ACTIVITY:
A faithful, complete transcription of the listing is required.

———

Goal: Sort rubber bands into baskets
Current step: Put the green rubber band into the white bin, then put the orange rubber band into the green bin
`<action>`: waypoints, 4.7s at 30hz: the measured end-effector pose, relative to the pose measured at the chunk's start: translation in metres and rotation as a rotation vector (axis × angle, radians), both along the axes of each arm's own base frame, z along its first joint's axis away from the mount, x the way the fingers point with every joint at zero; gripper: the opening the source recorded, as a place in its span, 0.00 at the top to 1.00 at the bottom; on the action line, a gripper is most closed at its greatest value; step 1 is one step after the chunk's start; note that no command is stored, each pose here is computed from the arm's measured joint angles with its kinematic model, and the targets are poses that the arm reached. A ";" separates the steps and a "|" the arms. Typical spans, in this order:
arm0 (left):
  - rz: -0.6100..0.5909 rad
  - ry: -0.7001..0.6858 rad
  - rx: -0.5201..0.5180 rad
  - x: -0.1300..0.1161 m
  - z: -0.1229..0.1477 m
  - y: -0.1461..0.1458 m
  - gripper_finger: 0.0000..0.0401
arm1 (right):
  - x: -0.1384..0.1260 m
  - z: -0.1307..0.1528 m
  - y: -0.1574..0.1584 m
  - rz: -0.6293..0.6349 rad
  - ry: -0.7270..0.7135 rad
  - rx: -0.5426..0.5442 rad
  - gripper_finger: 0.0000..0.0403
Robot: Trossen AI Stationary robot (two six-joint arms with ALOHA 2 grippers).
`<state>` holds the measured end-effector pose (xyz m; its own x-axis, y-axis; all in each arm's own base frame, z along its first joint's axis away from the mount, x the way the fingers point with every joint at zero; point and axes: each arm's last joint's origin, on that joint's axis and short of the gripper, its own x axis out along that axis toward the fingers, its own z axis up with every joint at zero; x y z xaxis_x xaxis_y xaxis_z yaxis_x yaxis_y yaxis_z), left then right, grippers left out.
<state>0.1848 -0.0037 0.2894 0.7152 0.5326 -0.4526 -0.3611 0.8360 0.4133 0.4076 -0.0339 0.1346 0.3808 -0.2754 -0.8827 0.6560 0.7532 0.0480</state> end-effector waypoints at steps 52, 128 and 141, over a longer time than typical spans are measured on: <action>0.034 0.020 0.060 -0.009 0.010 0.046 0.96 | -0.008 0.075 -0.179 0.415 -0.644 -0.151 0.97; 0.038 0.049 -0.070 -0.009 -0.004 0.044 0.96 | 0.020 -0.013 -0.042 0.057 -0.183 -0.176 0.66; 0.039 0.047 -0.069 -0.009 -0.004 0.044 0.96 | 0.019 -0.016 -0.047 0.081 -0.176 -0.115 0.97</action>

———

SOLUTION TO THIS PROBLEM:
Goal: Sort rubber bands into baskets
Current step: Put the green rubber band into the white bin, then put the orange rubber band into the green bin
`<action>`: waypoints, 4.7s at 30hz: the measured end-effector pose, relative to the pose measured at the chunk's start: translation in metres and rotation as a rotation vector (axis × angle, radians), both along the axes of each arm's own base frame, z along its first joint's axis away from the mount, x the way the fingers point with every joint at zero; gripper: the opening the source recorded, as a place in its span, 0.00 at the top to 1.00 at the bottom; on the action line, a gripper is most closed at its greatest value; step 1 is one step after the chunk's start; note that no command is stored, each pose here is computed from the arm's measured joint angles with its kinematic model, and the targets are poses that the arm reached. A ";" separates the steps and a "|" the arms. Typical spans, in this order:
arm0 (left):
  - rz: -0.6100..0.5909 rad
  - ry: -0.7001..0.6858 rad
  - rx: -0.5201..0.5180 rad
  - x: -0.1300..0.1161 m
  - z: -0.1229..0.1477 m
  - y: -0.1461..0.1458 m
  - gripper_finger: 0.0000..0.0401
arm1 (right):
  - x: -0.1384..0.1260 m
  - z: -0.1307..0.1528 m
  - y: -0.1574..0.1584 m
  - rz: -0.6293..0.6349 rad
  - ry: -0.7270..0.7135 rad
  - rx: -0.5426..0.5442 rad
  - gripper_finger: 0.0000..0.0403
Robot: Trossen AI Stationary robot (two six-joint arms with ALOHA 2 grippers).
`<state>` holds the measured end-effector pose (xyz m; its own x-axis, y-axis; all in each arm's own base frame, z along its first joint's axis away from the mount, x the way the fingers point with every joint at zero; point and axes: each arm's last joint's origin, on that joint's axis and short of the gripper, its own x axis out along that axis toward the fingers, its own z axis up with every joint at zero; x y z xaxis_x xaxis_y xaxis_z yaxis_x yaxis_y yaxis_z), left then right, grippers left out.
<state>0.1848 -0.0037 0.2894 0.7152 0.5326 -0.4526 -0.3611 0.8360 0.4133 0.4076 -0.0339 0.1346 0.3808 -0.2754 -0.8827 0.6560 0.7532 0.0480</state> end-effector waypoints at steps 52, 128 and 141, over a longer time than typical spans are measured on: <action>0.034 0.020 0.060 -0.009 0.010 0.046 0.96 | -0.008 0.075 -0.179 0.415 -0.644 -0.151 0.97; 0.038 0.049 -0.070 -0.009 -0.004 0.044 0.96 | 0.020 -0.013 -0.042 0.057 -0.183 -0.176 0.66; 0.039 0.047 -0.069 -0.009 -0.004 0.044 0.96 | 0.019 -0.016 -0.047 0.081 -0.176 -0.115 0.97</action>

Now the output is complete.